__Given records__.
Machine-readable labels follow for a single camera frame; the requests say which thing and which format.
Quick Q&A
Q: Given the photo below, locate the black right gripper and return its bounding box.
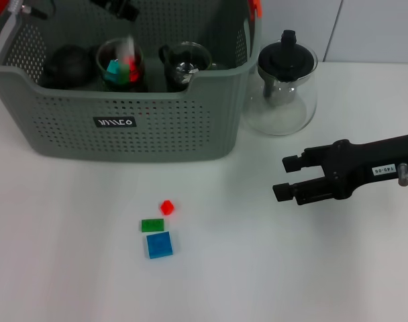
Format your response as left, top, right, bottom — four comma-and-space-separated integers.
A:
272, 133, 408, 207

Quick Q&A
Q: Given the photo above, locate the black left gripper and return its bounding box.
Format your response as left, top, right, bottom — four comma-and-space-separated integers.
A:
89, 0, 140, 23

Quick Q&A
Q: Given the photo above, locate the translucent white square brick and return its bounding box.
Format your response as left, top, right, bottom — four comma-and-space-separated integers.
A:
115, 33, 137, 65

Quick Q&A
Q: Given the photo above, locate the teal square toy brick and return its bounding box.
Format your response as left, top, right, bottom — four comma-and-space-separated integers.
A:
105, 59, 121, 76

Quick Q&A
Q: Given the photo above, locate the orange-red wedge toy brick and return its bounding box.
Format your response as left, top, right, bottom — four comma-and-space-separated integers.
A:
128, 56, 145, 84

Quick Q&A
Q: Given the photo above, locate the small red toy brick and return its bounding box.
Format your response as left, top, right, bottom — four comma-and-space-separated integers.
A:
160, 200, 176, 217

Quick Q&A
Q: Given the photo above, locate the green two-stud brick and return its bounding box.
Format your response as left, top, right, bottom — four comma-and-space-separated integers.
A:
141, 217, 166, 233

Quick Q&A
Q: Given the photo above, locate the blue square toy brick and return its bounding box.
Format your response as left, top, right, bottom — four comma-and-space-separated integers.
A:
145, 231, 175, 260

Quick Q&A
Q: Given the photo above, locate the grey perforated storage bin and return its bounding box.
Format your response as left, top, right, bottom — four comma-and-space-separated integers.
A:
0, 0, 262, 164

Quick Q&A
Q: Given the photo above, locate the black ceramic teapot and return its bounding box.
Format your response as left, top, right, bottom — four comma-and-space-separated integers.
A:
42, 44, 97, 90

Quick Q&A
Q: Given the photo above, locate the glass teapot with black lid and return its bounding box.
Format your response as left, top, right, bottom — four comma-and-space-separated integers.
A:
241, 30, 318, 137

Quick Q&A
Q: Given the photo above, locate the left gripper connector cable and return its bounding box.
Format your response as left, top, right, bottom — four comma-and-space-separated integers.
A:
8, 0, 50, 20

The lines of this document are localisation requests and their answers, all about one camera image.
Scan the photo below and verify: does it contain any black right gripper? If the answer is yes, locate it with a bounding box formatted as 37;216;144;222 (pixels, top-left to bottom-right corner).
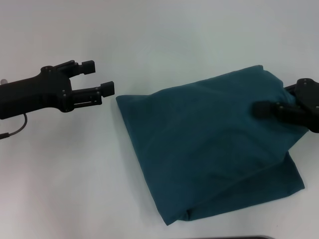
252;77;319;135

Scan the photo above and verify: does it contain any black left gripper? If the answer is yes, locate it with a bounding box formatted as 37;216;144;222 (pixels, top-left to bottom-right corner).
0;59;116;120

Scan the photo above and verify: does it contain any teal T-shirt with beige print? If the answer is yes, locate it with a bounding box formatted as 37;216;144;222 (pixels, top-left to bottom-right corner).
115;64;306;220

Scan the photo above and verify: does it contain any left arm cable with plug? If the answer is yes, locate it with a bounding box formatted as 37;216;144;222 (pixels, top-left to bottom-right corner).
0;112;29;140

==

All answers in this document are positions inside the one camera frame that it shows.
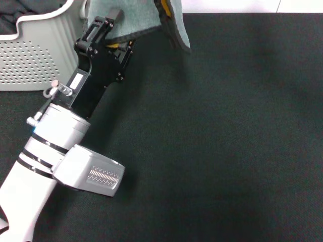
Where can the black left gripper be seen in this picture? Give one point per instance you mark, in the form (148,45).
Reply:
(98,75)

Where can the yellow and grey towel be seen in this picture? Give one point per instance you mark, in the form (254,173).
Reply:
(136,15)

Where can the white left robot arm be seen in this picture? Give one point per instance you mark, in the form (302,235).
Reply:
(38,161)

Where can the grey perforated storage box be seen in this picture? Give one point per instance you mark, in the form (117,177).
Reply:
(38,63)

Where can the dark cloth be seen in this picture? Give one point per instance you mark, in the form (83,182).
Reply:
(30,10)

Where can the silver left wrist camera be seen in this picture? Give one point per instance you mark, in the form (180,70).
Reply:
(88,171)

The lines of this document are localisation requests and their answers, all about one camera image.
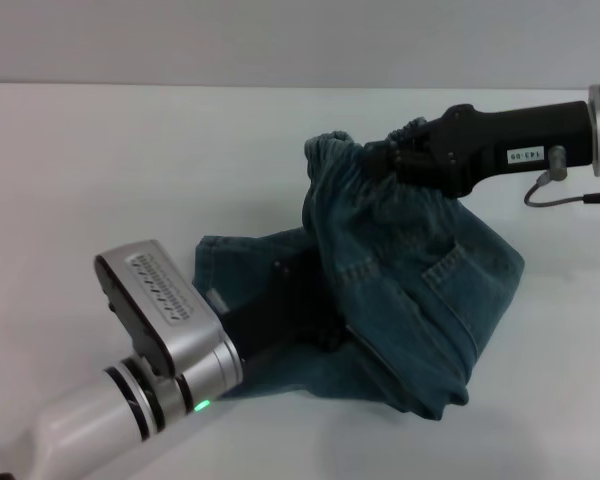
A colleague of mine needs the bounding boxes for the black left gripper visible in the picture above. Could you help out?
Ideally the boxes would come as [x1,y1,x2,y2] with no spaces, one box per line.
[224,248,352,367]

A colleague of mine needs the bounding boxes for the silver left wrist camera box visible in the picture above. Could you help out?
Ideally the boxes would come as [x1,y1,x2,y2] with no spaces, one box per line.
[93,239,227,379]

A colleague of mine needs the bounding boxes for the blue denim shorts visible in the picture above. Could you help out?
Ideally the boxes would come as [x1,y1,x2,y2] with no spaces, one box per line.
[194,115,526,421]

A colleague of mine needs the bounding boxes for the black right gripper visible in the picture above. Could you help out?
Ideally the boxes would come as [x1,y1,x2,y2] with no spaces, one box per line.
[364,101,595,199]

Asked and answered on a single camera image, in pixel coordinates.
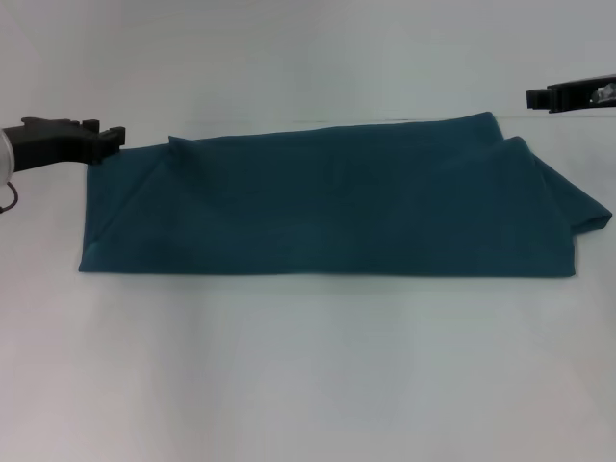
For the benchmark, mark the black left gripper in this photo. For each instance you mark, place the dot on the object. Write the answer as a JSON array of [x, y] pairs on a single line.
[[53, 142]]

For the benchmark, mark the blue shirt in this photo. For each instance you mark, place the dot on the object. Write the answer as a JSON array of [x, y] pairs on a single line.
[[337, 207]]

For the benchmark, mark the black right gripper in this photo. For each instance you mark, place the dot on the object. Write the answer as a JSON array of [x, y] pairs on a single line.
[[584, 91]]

---

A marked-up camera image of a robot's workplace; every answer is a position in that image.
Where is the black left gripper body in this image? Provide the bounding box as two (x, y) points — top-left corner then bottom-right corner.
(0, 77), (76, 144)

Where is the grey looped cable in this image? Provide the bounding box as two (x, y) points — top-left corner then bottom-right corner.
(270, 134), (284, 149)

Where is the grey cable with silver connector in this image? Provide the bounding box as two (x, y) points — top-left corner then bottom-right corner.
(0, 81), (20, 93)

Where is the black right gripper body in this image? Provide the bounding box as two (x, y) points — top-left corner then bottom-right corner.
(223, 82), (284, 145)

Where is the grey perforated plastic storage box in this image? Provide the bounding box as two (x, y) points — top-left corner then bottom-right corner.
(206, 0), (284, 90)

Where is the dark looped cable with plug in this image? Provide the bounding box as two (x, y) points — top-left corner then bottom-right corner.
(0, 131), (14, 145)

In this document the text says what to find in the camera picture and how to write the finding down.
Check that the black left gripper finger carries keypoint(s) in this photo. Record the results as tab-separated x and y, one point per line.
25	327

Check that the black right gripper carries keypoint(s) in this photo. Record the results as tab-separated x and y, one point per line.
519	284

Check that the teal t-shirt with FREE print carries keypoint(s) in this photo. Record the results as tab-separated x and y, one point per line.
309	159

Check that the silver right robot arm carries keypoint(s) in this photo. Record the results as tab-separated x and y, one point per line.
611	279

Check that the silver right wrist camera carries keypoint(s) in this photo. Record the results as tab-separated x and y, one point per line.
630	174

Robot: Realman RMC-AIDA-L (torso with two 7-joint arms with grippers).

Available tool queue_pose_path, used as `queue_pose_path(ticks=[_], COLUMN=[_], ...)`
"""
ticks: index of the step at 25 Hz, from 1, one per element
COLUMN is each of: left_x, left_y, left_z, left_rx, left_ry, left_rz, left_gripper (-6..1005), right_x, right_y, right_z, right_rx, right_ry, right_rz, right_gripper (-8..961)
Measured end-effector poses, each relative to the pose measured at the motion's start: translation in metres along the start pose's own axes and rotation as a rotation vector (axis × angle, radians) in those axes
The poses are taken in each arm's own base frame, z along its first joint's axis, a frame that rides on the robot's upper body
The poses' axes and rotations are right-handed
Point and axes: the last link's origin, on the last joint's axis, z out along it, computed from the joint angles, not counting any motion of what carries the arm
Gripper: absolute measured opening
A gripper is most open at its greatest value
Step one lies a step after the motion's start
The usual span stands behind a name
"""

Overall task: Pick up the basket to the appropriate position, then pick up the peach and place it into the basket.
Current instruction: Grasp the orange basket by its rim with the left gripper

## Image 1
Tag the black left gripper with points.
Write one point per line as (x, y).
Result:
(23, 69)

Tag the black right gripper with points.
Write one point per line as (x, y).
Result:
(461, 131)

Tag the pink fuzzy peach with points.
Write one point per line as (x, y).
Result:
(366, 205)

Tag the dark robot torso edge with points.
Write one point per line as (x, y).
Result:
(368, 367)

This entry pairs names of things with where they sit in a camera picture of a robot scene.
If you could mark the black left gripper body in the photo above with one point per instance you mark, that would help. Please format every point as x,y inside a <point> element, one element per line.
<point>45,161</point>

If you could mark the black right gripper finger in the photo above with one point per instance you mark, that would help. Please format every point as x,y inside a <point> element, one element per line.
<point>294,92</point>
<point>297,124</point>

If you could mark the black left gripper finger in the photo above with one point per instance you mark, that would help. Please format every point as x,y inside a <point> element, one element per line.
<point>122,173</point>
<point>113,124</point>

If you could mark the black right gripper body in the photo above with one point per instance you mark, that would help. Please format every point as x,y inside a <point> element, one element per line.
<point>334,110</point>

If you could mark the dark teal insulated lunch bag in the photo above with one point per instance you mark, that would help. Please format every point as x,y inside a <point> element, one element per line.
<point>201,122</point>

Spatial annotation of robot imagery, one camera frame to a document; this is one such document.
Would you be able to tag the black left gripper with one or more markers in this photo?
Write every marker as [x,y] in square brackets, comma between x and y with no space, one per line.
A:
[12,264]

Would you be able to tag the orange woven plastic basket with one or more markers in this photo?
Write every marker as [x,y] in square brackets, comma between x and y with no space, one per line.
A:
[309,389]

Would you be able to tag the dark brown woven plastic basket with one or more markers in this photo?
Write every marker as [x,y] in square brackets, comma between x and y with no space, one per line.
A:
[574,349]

__Instructions for the task__. Over the whole of the material above, count the lines that contain the word "torso"; give only the number.

__Reply to the exercise__. 2